Me ingresaron en este corral de locos, donde paso horas enteras queriendo amarrarme los dedos como el nudo de una corbata.
Me agarro la cabeza y camino aquí y allí, sin saber qué hacer ni qué decir. A veces, de puro aburrimiento, contemplo el retrato de don Quijote que la psiquiatra, dulce como doña Dulcinea del Toboso, colgó en la pared del cuarto. Otras veces, atraído por el trino de los pájaros, salgo al patio y me siento a la sombra de un árbol, por donde pasa y repasa cada loco con su tema.
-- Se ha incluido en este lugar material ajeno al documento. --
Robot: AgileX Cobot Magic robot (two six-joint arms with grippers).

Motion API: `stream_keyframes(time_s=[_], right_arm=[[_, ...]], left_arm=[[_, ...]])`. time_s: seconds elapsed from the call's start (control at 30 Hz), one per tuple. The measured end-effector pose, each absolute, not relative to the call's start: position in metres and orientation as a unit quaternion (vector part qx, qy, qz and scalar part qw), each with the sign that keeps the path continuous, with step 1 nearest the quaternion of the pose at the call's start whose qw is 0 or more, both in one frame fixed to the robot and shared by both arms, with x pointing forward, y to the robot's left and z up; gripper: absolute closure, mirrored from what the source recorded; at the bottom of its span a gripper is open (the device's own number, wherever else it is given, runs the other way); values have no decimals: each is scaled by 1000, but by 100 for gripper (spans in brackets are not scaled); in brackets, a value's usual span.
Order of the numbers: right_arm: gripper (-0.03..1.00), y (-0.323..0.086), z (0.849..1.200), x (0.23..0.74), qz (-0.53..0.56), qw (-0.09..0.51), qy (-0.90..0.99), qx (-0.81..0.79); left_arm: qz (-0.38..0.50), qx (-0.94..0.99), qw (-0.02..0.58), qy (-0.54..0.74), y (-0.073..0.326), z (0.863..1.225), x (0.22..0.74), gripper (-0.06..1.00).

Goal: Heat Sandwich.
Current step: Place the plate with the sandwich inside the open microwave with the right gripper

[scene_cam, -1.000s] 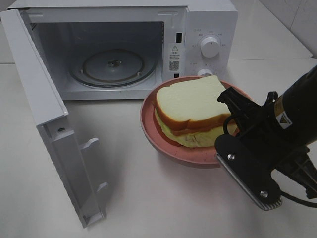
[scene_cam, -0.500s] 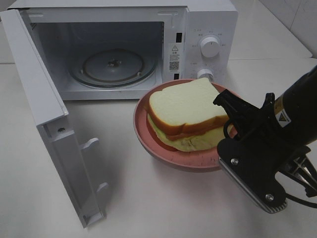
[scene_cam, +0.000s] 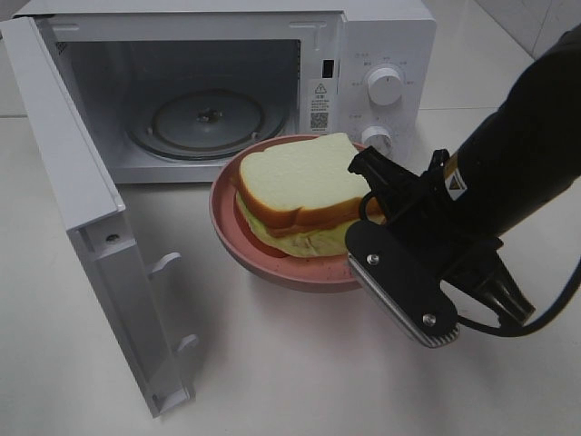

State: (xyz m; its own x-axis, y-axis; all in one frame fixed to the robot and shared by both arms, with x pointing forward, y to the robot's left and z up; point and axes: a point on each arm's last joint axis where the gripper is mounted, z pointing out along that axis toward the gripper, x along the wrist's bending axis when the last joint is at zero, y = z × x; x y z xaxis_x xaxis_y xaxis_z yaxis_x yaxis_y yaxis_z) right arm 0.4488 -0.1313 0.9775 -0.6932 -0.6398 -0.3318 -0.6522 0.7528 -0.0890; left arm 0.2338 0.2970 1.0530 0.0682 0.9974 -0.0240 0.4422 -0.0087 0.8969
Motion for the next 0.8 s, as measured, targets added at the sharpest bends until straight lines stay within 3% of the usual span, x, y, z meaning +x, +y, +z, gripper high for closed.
stream_keyframes(time_s=[0.8], right_arm=[[92, -76, 974, 505, 53, 179, 912, -367]], left_arm=[[353, 616, 393, 584, 297, 1053, 234, -4]])
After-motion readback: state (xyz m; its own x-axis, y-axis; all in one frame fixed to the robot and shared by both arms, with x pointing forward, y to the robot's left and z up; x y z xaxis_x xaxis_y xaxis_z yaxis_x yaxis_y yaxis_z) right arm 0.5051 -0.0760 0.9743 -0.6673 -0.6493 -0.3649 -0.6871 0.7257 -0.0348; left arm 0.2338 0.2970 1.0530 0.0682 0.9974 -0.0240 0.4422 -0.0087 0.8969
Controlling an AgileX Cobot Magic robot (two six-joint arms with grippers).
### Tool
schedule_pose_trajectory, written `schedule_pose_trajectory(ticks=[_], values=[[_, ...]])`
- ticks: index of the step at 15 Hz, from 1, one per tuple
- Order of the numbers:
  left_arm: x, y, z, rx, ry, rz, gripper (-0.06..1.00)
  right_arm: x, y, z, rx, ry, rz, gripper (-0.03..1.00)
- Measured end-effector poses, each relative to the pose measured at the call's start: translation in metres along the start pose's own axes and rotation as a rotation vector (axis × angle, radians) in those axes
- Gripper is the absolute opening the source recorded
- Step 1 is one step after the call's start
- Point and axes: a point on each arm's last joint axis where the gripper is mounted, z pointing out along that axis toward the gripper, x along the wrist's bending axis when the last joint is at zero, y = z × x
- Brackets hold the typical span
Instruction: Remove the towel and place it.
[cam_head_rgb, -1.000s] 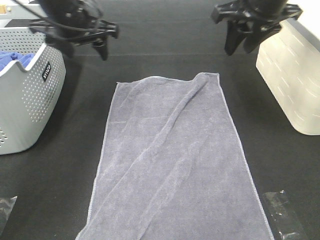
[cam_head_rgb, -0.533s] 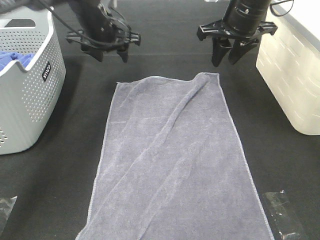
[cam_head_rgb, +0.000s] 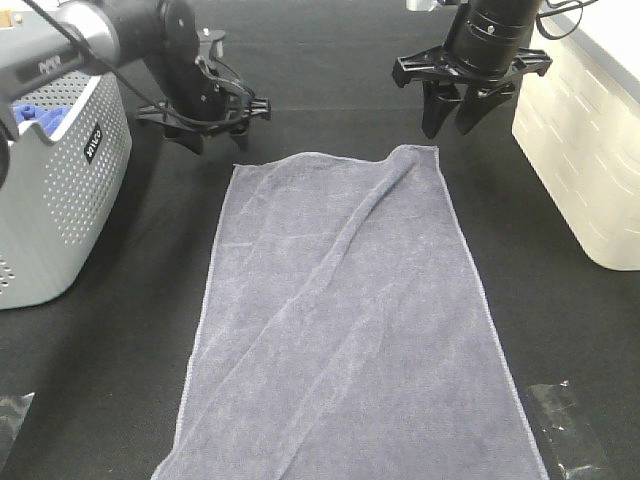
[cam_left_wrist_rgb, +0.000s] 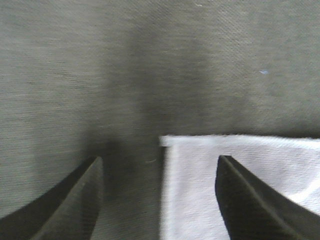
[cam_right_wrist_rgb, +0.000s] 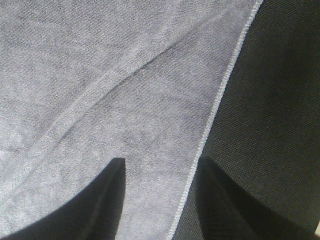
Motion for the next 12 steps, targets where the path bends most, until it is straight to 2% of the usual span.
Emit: schedule_pose_trajectory(ticks=[3, 6, 10, 11, 12], values=[[0.000, -0.005, 0.013, 0.005, -0.007, -0.005, 0.62, 0.000, 0.000, 0.000, 0.000, 0.001, 0.000, 0.43], [0.001, -0.010, 0.024, 0.010, -0.014, -0.013, 0.56, 0.000, 0.000, 0.000, 0.000, 0.001, 0.000, 0.43], [0.002, -0.013, 0.031, 0.020, -0.015, -0.016, 0.54, 0.000, 0.000, 0.000, 0.000, 0.001, 0.000, 0.43], [0.002, -0.014, 0.032, 0.021, -0.014, -0.015, 0.50, 0.000, 0.000, 0.000, 0.000, 0.001, 0.000, 0.43], [0.003, -0.014, 0.033, 0.021, -0.010, -0.013, 0.39, 0.000, 0.000, 0.000, 0.003, 0.001, 0.000, 0.43]])
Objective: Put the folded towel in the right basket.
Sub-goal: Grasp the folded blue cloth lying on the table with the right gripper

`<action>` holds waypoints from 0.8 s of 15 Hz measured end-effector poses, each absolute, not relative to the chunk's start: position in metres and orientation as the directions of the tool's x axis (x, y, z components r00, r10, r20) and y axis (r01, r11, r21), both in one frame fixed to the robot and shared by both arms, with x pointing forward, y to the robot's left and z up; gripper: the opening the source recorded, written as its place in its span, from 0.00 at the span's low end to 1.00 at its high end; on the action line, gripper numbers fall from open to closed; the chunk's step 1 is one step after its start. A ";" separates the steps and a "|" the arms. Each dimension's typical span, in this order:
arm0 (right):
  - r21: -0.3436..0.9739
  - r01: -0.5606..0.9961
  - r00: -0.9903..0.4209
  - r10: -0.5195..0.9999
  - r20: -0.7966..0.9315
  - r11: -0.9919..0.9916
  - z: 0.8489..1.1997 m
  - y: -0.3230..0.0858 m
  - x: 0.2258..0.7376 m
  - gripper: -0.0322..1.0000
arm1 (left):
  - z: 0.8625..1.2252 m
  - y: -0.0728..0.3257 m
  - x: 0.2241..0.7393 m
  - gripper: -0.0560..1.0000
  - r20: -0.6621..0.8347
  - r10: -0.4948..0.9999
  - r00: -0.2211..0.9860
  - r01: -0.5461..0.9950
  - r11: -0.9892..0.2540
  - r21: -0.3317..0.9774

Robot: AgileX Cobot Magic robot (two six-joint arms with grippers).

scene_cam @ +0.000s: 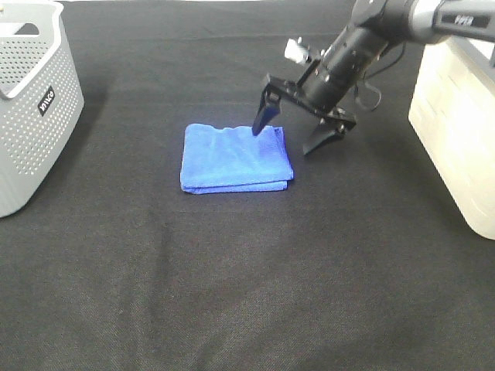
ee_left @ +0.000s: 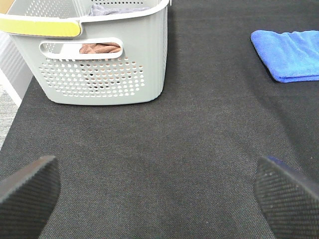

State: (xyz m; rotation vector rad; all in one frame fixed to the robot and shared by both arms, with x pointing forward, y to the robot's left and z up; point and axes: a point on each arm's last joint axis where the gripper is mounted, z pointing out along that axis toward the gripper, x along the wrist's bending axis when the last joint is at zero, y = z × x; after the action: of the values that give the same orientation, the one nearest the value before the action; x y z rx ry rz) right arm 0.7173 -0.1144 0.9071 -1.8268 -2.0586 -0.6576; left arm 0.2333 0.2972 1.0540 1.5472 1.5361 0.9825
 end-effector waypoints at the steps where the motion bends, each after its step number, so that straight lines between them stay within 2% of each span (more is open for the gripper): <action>1: 0.120 0.989 -0.137 0.845 0.517 0.087 0.901 -0.116 0.718 0.96 | 1.054 0.297 0.233 0.99 0.022 1.000 -0.007 0.440 -0.017 0.898; 5: 0.110 0.992 -0.113 0.848 0.518 0.065 0.889 -0.131 0.724 0.96 | 1.054 0.297 0.233 0.99 0.022 1.000 -0.007 0.440 -0.017 0.898; 12: 0.124 0.991 -0.105 0.828 0.550 0.044 0.881 -0.127 0.727 0.94 | 1.054 0.297 0.233 0.99 0.022 1.000 -0.007 0.440 -0.017 0.898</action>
State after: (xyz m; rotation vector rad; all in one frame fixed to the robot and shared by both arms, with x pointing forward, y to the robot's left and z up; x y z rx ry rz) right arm 0.7273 -0.1271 0.8813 -1.8417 -1.9989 -0.6902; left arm 0.2333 0.2972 1.0540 1.5472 1.5361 0.9825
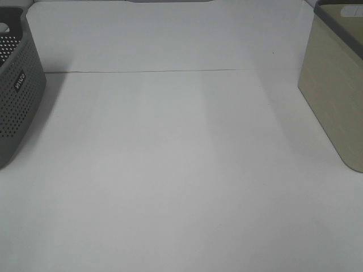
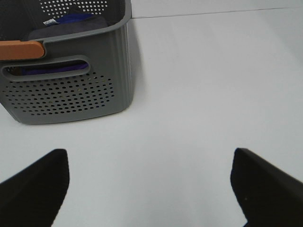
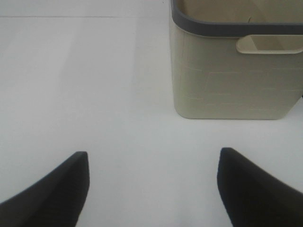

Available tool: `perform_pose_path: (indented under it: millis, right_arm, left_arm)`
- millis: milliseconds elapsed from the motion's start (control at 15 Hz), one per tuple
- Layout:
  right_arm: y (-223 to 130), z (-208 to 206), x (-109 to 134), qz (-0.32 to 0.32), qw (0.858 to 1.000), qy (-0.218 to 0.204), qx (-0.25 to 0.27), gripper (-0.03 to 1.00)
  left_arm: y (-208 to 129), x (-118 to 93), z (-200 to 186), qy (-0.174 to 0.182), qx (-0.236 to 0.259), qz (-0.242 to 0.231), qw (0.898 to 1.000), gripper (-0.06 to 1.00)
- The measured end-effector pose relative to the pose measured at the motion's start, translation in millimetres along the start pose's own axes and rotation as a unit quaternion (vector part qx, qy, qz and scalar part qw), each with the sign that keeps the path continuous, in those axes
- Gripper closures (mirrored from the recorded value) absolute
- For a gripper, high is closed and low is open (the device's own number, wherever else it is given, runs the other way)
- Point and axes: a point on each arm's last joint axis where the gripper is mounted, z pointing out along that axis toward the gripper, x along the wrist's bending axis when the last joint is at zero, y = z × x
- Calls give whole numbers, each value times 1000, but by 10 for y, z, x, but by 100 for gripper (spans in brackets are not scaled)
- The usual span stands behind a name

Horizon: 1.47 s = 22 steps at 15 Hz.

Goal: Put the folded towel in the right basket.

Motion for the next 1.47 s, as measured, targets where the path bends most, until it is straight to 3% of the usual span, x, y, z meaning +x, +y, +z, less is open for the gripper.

Los locos hablan y hablan como locos. Hablan de la misma cosa y están al pedo. Uno dice: soy Jesucristo, y nadie le cree. Otro dice: soy Buda, y tampoco nadie le cree. Yo les digo que soy don Quijote de la Mancha y se parten de la risa.
Entonces, herido en mis profundos sentimientos, los miró uno a uno y les pregunto:
—¿Por qué se ríen?
Ellos callan un instante. Luego contestan:
—Porque el loco no era don Quijote, sino el Manco de Lepanto alias Miguel de Cervantes.
Ante semejante ocurrencia, me retiro de la sombra del árbol y me meto en la sombra del cuarto, donde está el retrato del caballero de la triste figura, enfundado en herrumbrosa armadura y montado en un rocín de mirada loca.